Herkes anlar ne kadar hafiflediğimi, adeta uçtuğumu, gözlerim başka bakar ayaklarım başka basar. Yağmurda kimse ölmez sanırdım. Yağmur, bir demet nergis benim için, sıcak simitle gelen!!

Balkon kapısı açık yatıyorum yağmuru dinleyerek. Başka hiçbir şey düşünmeyerek… Bütün gece yağdı. Gürledi hatta gökyüzü. Uykum bir başkaydı, iki arada bir derede ama huzurlu. Ve sabaha karşı, derin-derin.

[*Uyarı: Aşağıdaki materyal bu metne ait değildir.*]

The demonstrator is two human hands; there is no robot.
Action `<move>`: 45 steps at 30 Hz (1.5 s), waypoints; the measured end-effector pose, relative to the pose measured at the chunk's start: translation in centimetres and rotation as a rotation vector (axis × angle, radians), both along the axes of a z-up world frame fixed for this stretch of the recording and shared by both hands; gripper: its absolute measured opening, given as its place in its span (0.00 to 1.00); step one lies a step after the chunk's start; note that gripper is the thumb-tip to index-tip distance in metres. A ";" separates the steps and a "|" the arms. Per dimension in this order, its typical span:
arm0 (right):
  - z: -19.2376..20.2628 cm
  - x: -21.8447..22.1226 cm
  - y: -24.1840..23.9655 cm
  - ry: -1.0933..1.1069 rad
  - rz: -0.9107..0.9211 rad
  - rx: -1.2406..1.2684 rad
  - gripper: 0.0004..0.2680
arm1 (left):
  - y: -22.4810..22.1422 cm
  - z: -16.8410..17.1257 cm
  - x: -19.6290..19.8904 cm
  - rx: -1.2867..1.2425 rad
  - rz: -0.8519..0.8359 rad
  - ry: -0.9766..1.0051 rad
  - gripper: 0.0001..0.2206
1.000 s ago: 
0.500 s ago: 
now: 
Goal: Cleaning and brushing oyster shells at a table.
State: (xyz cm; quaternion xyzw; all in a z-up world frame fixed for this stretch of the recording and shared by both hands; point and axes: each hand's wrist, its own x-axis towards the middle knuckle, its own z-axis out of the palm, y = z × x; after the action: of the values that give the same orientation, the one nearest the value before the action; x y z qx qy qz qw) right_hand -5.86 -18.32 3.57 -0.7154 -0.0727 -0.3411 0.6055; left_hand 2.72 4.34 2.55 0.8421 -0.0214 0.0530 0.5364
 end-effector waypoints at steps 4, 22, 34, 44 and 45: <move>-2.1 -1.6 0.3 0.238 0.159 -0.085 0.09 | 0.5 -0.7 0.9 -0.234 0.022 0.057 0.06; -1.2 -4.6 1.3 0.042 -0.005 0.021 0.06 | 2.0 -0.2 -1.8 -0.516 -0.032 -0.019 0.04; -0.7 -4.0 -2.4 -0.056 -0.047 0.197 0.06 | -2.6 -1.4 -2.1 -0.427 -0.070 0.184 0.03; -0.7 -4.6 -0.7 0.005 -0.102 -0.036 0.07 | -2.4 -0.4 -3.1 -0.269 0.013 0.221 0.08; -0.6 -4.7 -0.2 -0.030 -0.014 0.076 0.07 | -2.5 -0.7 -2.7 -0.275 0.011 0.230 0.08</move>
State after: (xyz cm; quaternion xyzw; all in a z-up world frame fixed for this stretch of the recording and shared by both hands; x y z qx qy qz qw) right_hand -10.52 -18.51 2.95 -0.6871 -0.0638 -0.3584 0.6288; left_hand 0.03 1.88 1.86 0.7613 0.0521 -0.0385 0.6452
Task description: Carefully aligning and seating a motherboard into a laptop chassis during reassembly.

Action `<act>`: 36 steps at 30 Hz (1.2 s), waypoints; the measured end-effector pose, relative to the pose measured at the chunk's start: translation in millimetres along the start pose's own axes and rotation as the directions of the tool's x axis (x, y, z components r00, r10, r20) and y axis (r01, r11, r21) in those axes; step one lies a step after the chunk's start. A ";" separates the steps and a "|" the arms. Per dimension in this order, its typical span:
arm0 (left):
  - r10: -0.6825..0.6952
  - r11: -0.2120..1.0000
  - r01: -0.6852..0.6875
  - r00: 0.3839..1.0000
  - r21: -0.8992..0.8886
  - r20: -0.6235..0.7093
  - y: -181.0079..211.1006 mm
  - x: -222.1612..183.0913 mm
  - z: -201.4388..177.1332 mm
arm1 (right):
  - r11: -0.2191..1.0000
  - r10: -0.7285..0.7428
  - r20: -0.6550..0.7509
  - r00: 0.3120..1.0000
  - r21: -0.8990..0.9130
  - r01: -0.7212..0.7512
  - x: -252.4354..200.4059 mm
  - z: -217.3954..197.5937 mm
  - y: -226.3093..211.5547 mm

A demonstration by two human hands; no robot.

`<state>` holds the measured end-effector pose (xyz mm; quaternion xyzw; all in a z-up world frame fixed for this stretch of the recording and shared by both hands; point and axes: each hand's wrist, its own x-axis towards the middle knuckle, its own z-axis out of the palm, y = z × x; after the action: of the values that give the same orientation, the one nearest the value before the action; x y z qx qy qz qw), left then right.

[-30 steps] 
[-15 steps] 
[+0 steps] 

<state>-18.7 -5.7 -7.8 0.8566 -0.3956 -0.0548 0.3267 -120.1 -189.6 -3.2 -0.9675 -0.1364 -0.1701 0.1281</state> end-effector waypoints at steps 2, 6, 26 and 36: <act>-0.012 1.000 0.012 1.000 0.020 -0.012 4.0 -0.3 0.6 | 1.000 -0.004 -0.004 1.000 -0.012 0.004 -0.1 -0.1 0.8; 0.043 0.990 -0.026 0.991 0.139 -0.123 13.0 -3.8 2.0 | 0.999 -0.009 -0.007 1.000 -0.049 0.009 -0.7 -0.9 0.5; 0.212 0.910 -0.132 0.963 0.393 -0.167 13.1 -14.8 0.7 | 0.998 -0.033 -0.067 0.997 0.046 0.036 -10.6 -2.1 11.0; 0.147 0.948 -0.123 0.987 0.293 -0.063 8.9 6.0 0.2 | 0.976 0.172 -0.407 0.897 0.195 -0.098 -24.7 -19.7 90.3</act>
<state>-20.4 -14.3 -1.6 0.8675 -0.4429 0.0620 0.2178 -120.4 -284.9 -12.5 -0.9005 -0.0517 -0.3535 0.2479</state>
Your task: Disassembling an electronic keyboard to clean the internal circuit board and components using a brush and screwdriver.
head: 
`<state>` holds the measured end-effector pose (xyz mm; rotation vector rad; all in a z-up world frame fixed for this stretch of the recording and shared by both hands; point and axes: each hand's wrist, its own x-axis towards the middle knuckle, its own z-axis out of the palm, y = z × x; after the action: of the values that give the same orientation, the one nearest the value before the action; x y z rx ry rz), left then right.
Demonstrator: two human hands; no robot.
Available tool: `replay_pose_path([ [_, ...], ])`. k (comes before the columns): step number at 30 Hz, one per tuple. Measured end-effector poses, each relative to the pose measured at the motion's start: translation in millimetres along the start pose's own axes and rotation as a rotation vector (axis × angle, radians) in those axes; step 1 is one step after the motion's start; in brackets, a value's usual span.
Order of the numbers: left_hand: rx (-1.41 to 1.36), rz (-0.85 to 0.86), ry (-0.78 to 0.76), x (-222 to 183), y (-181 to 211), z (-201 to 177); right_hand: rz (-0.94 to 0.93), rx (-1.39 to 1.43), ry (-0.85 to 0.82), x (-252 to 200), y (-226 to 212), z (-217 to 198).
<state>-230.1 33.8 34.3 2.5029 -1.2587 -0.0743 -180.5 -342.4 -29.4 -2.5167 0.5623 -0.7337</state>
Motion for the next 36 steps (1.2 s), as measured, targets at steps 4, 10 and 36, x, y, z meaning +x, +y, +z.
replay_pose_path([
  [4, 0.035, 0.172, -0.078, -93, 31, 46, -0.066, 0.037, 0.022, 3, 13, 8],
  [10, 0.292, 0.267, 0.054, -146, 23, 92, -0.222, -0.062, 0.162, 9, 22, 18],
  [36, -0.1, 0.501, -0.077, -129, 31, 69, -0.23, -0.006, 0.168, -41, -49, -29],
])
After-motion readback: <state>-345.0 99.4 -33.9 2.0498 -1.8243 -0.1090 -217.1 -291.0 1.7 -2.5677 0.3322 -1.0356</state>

Derinliği komşu kızının sesi deliyor. “Yağmur yağıyor, seller akıyor” diye bağıra, bağıra şarkı söyleyen.  Kalktım yataktan  hemen, sanki bir şeyler kaçırıyormuşum gibi çabuk, çabuk balkona çıktım. Karşı balkonda, tırabzanlara dayanmış minicik kolları ve şarkı söylerken göğe bakan bu tiz sesli çocuk daha altı yaşında. Üzerinde çiçekli pijamalı… Onu taklit ediyorum tırabzanlara tutunuyorum üzerimde çiçekli pijamalar. Tırabzana yaslandığım an kollarım ıslandı. Aldırmadım. Onunla birlikte söylemeye çalıştım tekerlemeyi. Açılmamış sesimle avaz, avaz. Yağmurun sesi  bastırıyor sesimi, karşı balkona yağmur gelmiyor  korunaklı. Bizimkine doğru yağıyor, salona mutfağa bile giriyor.  Yağmur altında çocuğa eşlik ediyorum. “Sende biliyor musun bu şarkıyı?” diyor hayretle çocuk. “Tabi hem de daha çoğunu” diyorum. “Öğretir misin?” “Tabi öğretirim.” Bu arada baya   ıslanıyor saçlarım, omuzlarım, terliklerim suyun içinde. “Ama sen ıslandın içeri gir şimdi annen kızar” diyor çocuk. Uzaktan. Hoşuma gidiyor ilgisi… Bana kızacak kimse yok ki diyorum içimden. “Tamam, haklısın  giriyorum  ama sende gir, üşüteceksin” hemen “daha  çok erken” diyor.

Bu sabah kahvemin tadı da başkaydı, kahvaltının da. Bir demet nergis ve  simit yoktu masada ancak onları getirenin anıları vardı her yerde. “ölüm yakışmaz bu güne” dedim ve yalnızca yağmuru  dinleyerek yudumladım, avurtlarımı ve  girdiği her yeri yaka yaka. Mutluydum! Tuhaf bir şekilde ve nedeni mutluluğumun  yalnızca yağmur… Geceden beri bir durup bir yağan, üstelik göğü gümbür, gümbür, gümbürtüden!!

yase-yağmur2

Balkona çıktım yeniden başımı uzattım aşağı… Aklıma birden bire bizim yaşlı simit satıcımız geldi. Allah rahmet eylesin yağmur çamur dinlemezdi. Herkes tanırdı onu hani iki büklüm elinde simit torbası, minnacık yere yakın yürüyen yaşlı amca. Yağmur eğik sırtında çok güzel yer bulurdu direk yağardı üzerine, başına, yüreğine değerdi, ciğerlerine bile. Ama onun hiç acelesi yoktu yavaş-yavaş yürürdü.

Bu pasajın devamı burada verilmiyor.